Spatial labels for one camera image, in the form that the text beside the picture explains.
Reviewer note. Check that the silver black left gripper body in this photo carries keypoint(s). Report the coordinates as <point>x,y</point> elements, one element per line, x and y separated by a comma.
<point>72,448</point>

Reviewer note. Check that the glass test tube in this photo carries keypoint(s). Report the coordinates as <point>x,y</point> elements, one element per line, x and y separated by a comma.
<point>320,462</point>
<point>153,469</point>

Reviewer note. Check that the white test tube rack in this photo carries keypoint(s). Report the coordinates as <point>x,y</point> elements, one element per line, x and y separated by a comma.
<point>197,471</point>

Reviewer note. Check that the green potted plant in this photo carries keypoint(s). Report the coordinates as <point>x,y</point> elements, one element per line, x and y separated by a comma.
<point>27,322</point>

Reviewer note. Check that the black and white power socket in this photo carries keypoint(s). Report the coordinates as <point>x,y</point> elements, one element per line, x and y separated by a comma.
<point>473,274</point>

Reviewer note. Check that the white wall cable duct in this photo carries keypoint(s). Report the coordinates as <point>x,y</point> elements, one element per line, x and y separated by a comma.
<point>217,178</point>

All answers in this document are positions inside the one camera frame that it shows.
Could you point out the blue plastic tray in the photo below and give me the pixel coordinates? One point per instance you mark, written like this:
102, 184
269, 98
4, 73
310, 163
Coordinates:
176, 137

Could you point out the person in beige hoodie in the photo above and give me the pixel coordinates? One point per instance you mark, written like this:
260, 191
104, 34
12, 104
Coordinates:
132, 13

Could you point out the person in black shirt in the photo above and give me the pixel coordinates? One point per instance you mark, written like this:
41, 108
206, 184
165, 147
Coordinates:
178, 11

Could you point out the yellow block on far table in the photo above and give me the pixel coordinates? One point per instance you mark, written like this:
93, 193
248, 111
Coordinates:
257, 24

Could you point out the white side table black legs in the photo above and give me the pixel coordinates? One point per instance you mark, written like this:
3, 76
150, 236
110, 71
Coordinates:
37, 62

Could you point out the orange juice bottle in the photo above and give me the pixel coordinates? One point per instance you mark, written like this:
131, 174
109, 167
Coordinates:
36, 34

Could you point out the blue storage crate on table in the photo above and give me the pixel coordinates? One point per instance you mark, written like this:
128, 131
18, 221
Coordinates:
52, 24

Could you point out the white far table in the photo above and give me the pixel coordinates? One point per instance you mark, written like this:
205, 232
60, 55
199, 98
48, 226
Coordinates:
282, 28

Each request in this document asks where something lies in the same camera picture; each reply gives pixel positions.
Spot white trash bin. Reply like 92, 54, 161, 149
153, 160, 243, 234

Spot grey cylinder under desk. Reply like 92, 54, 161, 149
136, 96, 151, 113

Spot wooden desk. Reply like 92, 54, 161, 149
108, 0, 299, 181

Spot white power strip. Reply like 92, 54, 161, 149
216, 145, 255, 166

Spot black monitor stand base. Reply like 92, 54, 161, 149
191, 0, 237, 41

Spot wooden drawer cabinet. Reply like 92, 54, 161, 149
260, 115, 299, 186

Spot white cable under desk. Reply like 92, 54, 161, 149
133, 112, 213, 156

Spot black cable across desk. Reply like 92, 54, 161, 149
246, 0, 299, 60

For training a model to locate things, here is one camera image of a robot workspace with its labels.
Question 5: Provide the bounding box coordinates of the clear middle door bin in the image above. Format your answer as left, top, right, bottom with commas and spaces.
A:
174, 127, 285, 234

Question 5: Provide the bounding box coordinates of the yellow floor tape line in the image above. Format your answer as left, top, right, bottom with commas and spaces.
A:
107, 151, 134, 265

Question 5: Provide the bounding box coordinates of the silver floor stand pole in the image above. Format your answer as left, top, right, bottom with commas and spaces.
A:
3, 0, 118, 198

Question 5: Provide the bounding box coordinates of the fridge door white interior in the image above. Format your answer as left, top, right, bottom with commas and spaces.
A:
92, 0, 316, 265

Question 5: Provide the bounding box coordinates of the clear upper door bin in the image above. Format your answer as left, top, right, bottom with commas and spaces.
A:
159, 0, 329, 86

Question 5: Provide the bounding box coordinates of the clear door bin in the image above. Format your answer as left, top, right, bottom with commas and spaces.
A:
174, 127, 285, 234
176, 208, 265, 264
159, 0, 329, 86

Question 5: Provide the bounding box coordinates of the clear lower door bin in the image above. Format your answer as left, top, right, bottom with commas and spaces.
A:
+++
## Problem to solve
Return every entry above with nothing altered.

## Response for this exercise
Spatial labels for one camera image, in the form that the text beside the picture explains.
Reviewer note. Check that the silver black left gripper body in this photo carries keypoint(s). Report the coordinates as <point>x,y</point> elements, one element per line, x and y separated by a comma.
<point>72,448</point>

Reviewer note. Check that the glass test tube in this photo carries keypoint(s). Report the coordinates as <point>x,y</point> elements, one element per line, x and y separated by a comma.
<point>320,462</point>
<point>153,469</point>

Reviewer note. Check that the white test tube rack in this photo carries keypoint(s). Report the coordinates as <point>x,y</point> elements, one element per line, x and y separated by a comma.
<point>197,471</point>

Reviewer note. Check that the green potted plant in this photo carries keypoint(s). Report the coordinates as <point>x,y</point> elements, one element per line, x and y separated by a comma.
<point>27,322</point>

Reviewer note. Check that the black and white power socket in this photo carries keypoint(s). Report the coordinates as <point>x,y</point> elements, one element per line, x and y separated by a comma.
<point>473,274</point>

Reviewer note. Check that the white wall cable duct in this photo carries keypoint(s). Report the coordinates as <point>x,y</point> elements, one element per line, x and y separated by a comma.
<point>217,178</point>

All answers in this document are positions inside the one camera frame that it shows.
Could you point out the blue plastic tray in the photo below and give me the pixel coordinates? One point per instance you mark, written like this:
102, 184
269, 98
4, 73
310, 163
Coordinates:
176, 137

Could you point out the person in beige hoodie in the photo above and give me the pixel coordinates? One point per instance you mark, written like this:
260, 191
104, 34
12, 104
Coordinates:
132, 13

Could you point out the person in black shirt in the photo above and give me the pixel coordinates? One point per instance you mark, written like this:
41, 108
206, 184
165, 147
Coordinates:
178, 11

Could you point out the yellow block on far table in the photo above and give me the pixel coordinates? One point per instance you mark, written like this:
93, 193
248, 111
Coordinates:
257, 24

Could you point out the white side table black legs in the photo above and give me the pixel coordinates? One point per instance you mark, written like this:
3, 76
150, 236
110, 71
Coordinates:
37, 62

Could you point out the orange juice bottle in the photo above and give me the pixel coordinates? One point per instance you mark, written like this:
131, 174
109, 167
Coordinates:
36, 34

Could you point out the blue storage crate on table in the photo above and give me the pixel coordinates? One point per instance you mark, written like this:
128, 131
18, 221
Coordinates:
52, 24

Could you point out the white far table in the photo above and give me the pixel coordinates? One point per instance you mark, written like this:
205, 232
60, 55
199, 98
48, 226
Coordinates:
282, 28

Each request in this document asks where something lies in the same camera picture; each reply gives pixel positions.
Spot white trash bin. Reply like 92, 54, 161, 149
153, 160, 243, 234

Spot grey cylinder under desk. Reply like 92, 54, 161, 149
136, 96, 151, 113

Spot wooden desk. Reply like 92, 54, 161, 149
108, 0, 299, 181

Spot white power strip. Reply like 92, 54, 161, 149
216, 145, 255, 166

Spot black monitor stand base. Reply like 92, 54, 161, 149
191, 0, 237, 41

Spot wooden drawer cabinet. Reply like 92, 54, 161, 149
260, 115, 299, 186

Spot white cable under desk. Reply like 92, 54, 161, 149
133, 112, 213, 156

Spot black cable across desk. Reply like 92, 54, 161, 149
246, 0, 299, 60

For training a model to locate things, here is one camera image of a robot workspace with its labels.
Question 5: Provide the bounding box coordinates of the clear middle door bin in the image above. Format your answer as left, top, right, bottom with commas and spaces.
A:
174, 127, 285, 234

Question 5: Provide the bounding box coordinates of the yellow floor tape line in the image above. Format your answer as left, top, right, bottom with commas and spaces.
A:
107, 151, 134, 265

Question 5: Provide the bounding box coordinates of the silver floor stand pole in the image above. Format your answer as left, top, right, bottom with commas and spaces.
A:
3, 0, 118, 198

Question 5: Provide the bounding box coordinates of the fridge door white interior in the image above. Format your answer as left, top, right, bottom with commas and spaces.
A:
92, 0, 316, 265

Question 5: Provide the bounding box coordinates of the clear upper door bin in the image above. Format your answer as left, top, right, bottom with commas and spaces.
A:
159, 0, 329, 86

Question 5: Provide the bounding box coordinates of the clear door bin in the image above. Format your answer as left, top, right, bottom with commas and spaces.
A:
174, 127, 285, 234
176, 208, 265, 264
159, 0, 329, 86

Question 5: Provide the bounding box coordinates of the clear lower door bin in the image above. Format your answer as left, top, right, bottom with commas and spaces.
A:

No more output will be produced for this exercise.